「手紙」には、多くの情報が詰め込まれています。その文面はもとより、筆跡や文体、ハガキか封書かといった書簡の形式、便箋か巻紙かという用紙の使い分け、 ペンか筆かの筆記用具の別もあります。そうした多彩な手がかりからは、書き手の人となりや折々の心象風景、周囲の人々との関係性等々、 多様な事がらがみえてくることでしょう。 谷崎からの手紙もまた、文豪のさまざまな顔を浮かびあがらせてくれます。 時を追うごとに刻み込まれた、作家としてまた人間としての年輪。スキャンダルの周辺で交錯する人間模様。戦争という歴史の奔流の中で遺された、 いかにも谷崎らしいエピソード。一方で、世相を読み時流に合わせることにたけた商才豊かでしたたかな、作家らしからぬ意外な顔もあります。 書簡の中の文豪谷崎は、じつに豊かな表情を私たちにみせてくれるに違いありません。

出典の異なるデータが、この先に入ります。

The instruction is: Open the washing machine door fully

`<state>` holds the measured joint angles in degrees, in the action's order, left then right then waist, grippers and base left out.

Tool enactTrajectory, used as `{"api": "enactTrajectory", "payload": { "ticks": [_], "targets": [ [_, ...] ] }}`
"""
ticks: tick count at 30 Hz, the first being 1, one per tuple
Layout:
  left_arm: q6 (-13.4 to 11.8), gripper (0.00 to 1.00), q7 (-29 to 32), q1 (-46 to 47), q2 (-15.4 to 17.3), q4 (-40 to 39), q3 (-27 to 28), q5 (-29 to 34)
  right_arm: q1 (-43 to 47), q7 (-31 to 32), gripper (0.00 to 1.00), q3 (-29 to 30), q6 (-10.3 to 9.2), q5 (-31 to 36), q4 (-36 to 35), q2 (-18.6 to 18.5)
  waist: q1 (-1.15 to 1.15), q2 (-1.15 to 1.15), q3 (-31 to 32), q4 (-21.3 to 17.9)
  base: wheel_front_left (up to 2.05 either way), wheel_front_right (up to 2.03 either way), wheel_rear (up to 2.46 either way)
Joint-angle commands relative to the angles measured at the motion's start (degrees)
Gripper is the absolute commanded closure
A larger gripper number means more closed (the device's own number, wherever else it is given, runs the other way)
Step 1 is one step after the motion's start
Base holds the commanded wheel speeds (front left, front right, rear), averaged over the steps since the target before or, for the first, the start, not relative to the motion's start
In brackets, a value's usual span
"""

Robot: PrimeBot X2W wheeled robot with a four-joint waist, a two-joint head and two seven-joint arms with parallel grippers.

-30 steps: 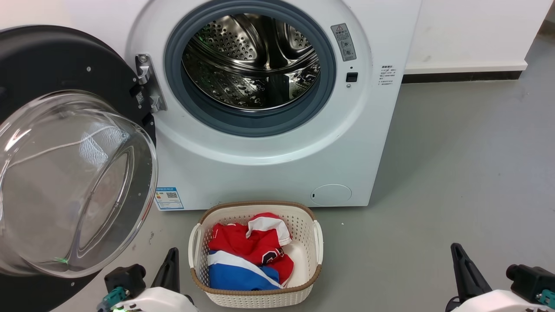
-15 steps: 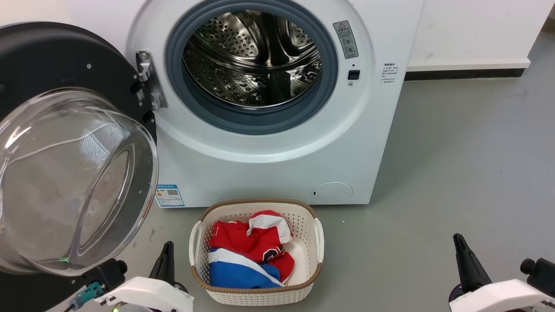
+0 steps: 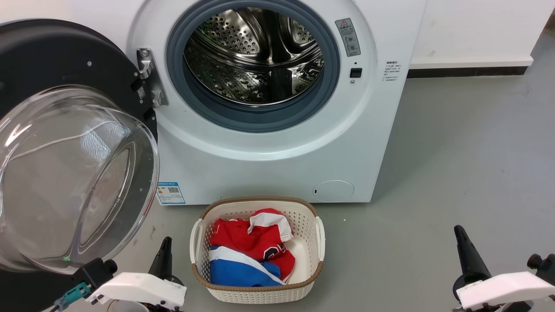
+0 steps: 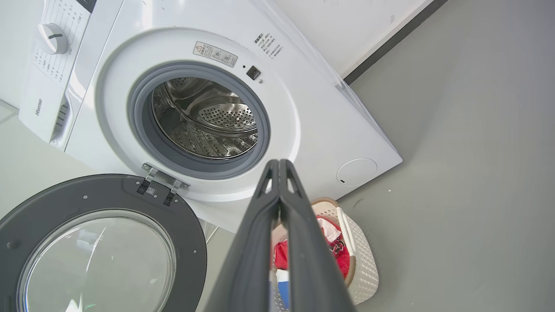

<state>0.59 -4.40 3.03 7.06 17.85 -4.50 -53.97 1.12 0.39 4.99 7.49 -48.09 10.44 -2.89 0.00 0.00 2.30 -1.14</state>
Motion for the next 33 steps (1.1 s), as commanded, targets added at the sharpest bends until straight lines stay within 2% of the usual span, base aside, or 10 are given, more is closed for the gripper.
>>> {"api": "enactTrajectory", "payload": {
  "ticks": [1, 33],
  "targets": [
    [0.54, 1.00, 0.40, 1.86, 0.11, -0.94, 0.73, -1.53, -1.52, 0.22, 1.00, 0.17, 0.01, -1.84, -0.33, -0.01, 0.00, 0.00, -0.04, 0.02, 0.00, 0.00, 0.00],
    [3.73, 1.00, 5.63, 2.71, -1.99, -2.43, 5.88, -19.42, -4.55, 3.13, 1.00, 0.87, 0.01, -22.47, 1.58, 0.01, 0.00, 0.00, -1.01, 0.47, 0.00, 0.00, 0.00]
  ]
}}
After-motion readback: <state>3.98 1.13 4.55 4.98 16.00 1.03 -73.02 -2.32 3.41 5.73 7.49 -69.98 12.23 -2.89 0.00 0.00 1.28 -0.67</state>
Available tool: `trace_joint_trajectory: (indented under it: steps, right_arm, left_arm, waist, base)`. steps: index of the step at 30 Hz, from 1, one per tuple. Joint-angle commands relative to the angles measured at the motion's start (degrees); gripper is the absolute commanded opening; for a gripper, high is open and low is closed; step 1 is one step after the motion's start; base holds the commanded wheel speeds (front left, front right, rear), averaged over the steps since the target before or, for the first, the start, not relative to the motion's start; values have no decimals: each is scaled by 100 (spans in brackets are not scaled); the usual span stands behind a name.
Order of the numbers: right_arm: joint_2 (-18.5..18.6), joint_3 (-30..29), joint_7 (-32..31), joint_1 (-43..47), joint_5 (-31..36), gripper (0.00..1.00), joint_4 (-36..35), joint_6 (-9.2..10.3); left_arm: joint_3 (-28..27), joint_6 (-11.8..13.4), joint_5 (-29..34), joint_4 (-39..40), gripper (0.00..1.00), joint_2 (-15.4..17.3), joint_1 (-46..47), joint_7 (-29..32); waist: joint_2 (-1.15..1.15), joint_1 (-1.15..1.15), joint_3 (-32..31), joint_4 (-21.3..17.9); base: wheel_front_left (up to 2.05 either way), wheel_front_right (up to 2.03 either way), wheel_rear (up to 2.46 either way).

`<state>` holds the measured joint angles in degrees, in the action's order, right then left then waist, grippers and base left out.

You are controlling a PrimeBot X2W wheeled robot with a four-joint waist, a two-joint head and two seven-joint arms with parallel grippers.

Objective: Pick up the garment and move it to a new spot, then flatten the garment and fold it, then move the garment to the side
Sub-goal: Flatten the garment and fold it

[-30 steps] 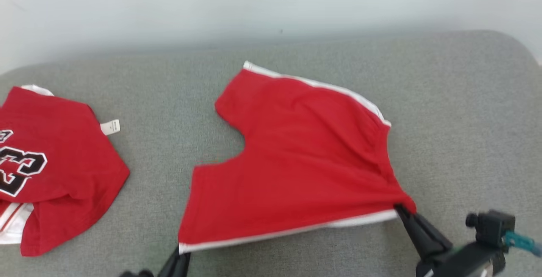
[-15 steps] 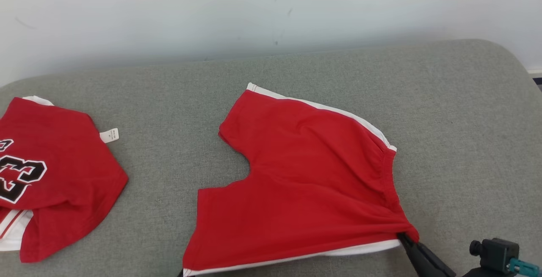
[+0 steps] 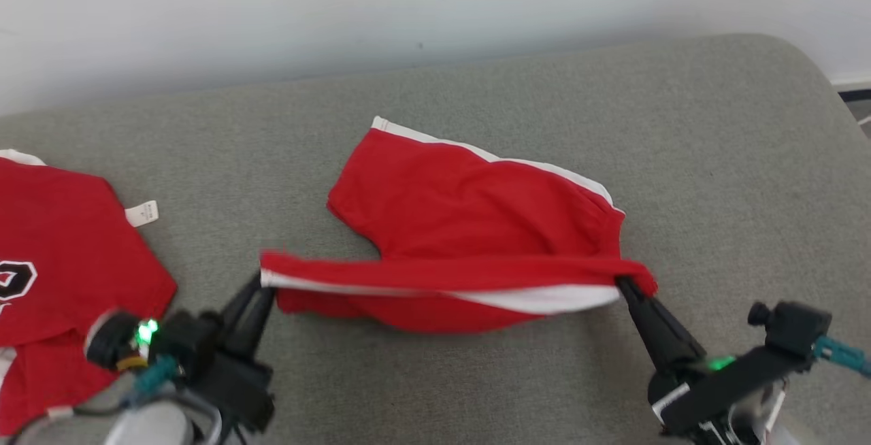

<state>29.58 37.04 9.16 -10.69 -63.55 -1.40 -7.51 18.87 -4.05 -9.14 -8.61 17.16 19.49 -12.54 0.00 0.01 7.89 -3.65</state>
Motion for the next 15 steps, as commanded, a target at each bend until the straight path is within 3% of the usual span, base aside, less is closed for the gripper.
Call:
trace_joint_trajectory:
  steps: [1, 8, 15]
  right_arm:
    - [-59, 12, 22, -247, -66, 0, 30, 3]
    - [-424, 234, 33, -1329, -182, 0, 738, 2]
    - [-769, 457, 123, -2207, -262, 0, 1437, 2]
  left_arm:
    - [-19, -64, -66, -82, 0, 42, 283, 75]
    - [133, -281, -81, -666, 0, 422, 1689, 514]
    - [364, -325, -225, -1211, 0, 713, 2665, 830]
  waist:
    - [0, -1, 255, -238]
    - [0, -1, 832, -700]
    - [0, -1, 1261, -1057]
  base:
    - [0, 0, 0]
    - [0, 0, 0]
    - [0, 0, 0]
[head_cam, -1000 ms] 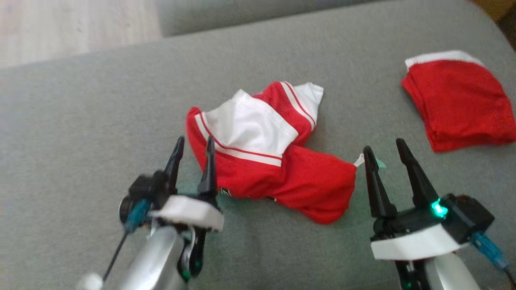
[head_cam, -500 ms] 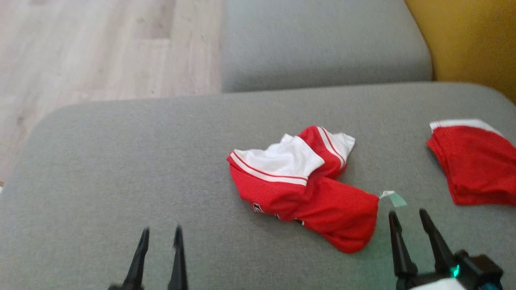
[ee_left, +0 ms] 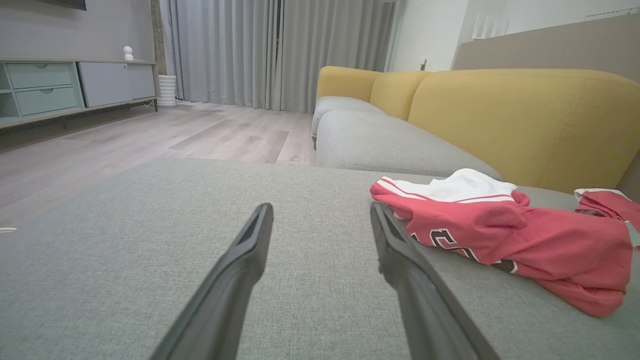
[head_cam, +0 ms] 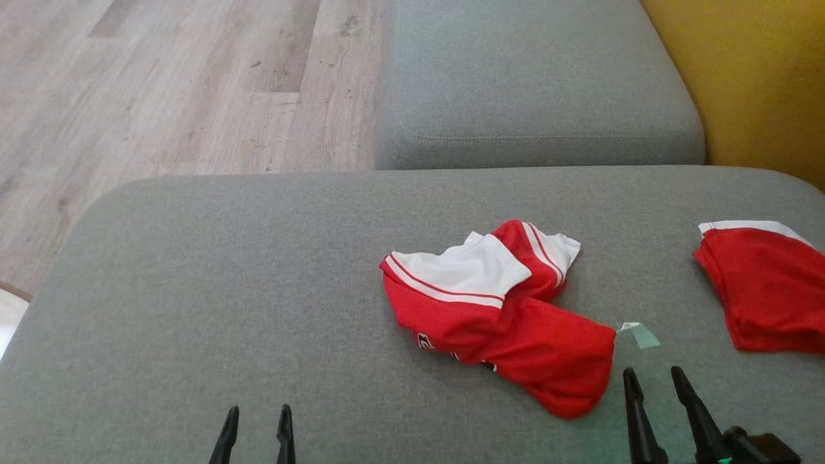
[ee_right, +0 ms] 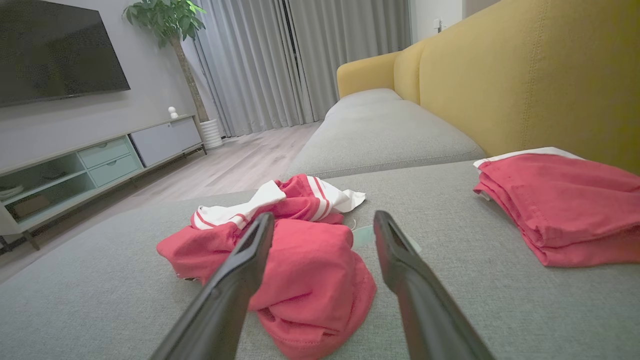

「初版本」―その言葉の響きには、独特の緊張感が漂います。それは、名作た ちにとっての、ただ一度きりの「デビュー」であればこそのものなのでしょう。 「本」というかたちになって世に出るまでが自分の作品である、とのこだわりを持っていた谷崎の場合、自作の晴れ舞台への思い入れはとりわけて強い。 凝った素材を使っての贅沢な装丁による、念入りなドレスアップとメイクアップが施された初版本の数々。著名な画家による装丁・挿画が効果的な、 「共作」といえる趣の本もあります。 そんな、それじたいが贅沢な美術・工芸作品でもある初版本たちは、やはりそれなりの値にはなります。 また、様々なモノの中で、商品としての「本」の価値がどれくらいのところにくるのかも、時代によって変わってくる。 さらに、<「古書」としての初版本>という違う見方からはまた、目を見張るような高値がつくこともままあって、驚かされます。 特設展では、そうした「売り買いされる商品」としての書籍という視点をもからめながら、谷崎作品初版本の世界を楽しんでいただきます。
文豪・谷崎潤一郎は、若い頃、映画の脚本を執筆していました。そんなことも あってか、谷崎は映画界とも繋がりが深く、その作品も数多く映画化されています。 さらには、谷崎文学の真骨頂ともいわれる「話の筋のおもしろさ」「物語性の豊かさ」も手伝ってでしょうか、 演劇・歌舞伎等をはじめ、舞台芸術・芸能への作品の翻案も多くあります。 そんな「エンターテイメント」の世界と谷崎作品そして谷崎自身との関わりに焦点をあてていきます。
■特別展開催時の記念館入場料は一般400円、65歳以上200円、高校・大学生300円、中学生以下無料となります。
まだ「潤一郎少年」だった幼少の頃、谷崎は幸せでした。 谷崎は、たいへん裕福な家に生れました。「婆や」の付き添いがなければ小学校にも通えないという、「乳母日傘」のお坊ちゃんで、大切に可愛がられて育ちました。錦絵にも刷られたという、大好きだった美しい母の面影も、幸せな幼い時代を甘く彩っています。そして故郷・東京は、「古き良き江戸」の情緒をいまだとどめて、幼い潤一郎の感性を優しくつつみこみ豊かに育んだのです。 しかし、そんな甘く美しい日々も、長くは続きませんでした。懐かしい江戸の面影は近代の「東京」に侵食され、谷崎一家もやがて暗い貧窮のなかへと堕ちていきます。谷崎が故郷を拒み捨てたこと、にもかかわらず終生郷愁を捨てきれずにいたことの背景には、幼少期から青年時代へかけてのこうした暗い屈折があったのでしょうか。幼馴染みとの終生のつきあいも、暗い谷間の向うの、谷崎にとってもっとも美しく幸せだった幼い日々の思い出を繋ぎ留め、よび覚ますよすがとなっていたのかもしれません。 日本画の大家・鏑木清方が失われた東京の風俗を見事に活写した『幼少時代』挿絵原画、老いた谷崎がなお抱き続けた美しい母への憧憬を受け止めた鬼才・棟方志功の『瘋癲老人日記』挿絵原画、谷崎が故郷への屈折した郷愁を吐露したエッセイ「東京をおもふ」の自筆原稿、そして谷崎の幼少時代にまつわる貴重な写真等々・・・。さまざまな資料を通して、文豪谷崎の感性の母胎ともなった幼き日々とその郷愁とをクローズアップしていきます。